Identity Thieves File Your Taxes for You? Here’s What You Need to Do Next
With data breaches happening everywhere from Target to Equifax, it’s likely that your personal information has been compromised.
Few things are worse than working hard all year and finally sitting down to file your taxes only to find out a scammer got hold of your Social Security number, has already filed for you, and has taken the tax refund that’s rightfully yours.
That’s why the Federal Trade Commission and the IRS just took a step to ease some of stress if you ever need to report tax-related identity theft.
They created the secure website IdentityTheft.gov to help you file an electronic report and walk you through the steps you need to take to start putting your life back together again.
Before now, the only way to report tax-related identity theft to the IRS was to manually file. If you are a victim and need to report, remember that the new website is the only place to electronically report your claim.
What the FTC Says to Do When Your Identity Is Stolen
According to an FTC checklist on IdentityTheft.gov, victims of identity theft need to do a few things immediately when they realize their information has been used fraudulently:
- Call the companies where you know fraud occurred. Speak with someone in the fraud department and explain that your identity has been stolen and ask them to freeze your accounts. Then make sure to change your logins, passwords and PINs for your accounts.

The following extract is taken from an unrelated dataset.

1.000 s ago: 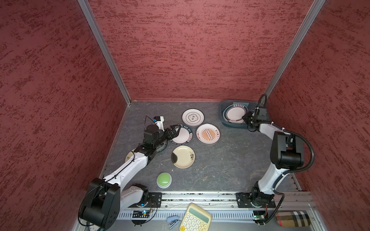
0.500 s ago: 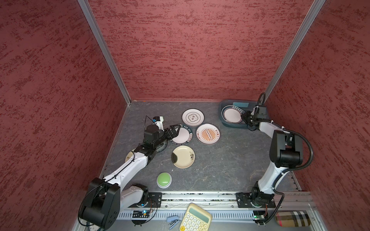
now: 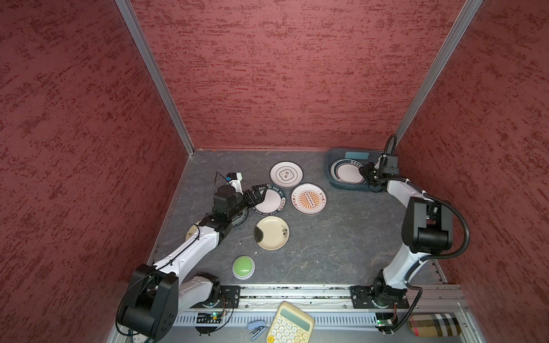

- Place a fraud alert on your credit reports. It’s free to do. Just contact the three credit bureaus — Experian, TransUnion and Equifax — online or over the phone. The fraud alert lasts 90 days.
Here’s another idea: Credit Sesame helps you avoid identity theft by keeping a watchful eye your finances.
Credit Sesame’s free identity theft protection will alert you to important changes in your credit report (like someone trying to apply for credit in your name), and it offers $50,000 in identity theft insurance.
- Report the identity theft to the FTC. Complete the online form and be ready to provide as many details as possible. Once your information is submitted, you will get a personalized recovery plan telling you what to do next based on your situation.
You will have the option to create an account where all your information and recovery plan will be saved. If you choose not to create an account, you can still file a report, but you won’t be able to access the form or the personal recovery plan again online. You will have to print your own copy if you need to reference it later.
IdentityTheft.gov has even more things you can do after you’ve taken the immediate steps. For example, if a scammer opened new accounts in your name, you should close them, and you may also want to file a police report in case criminal charges can be filed.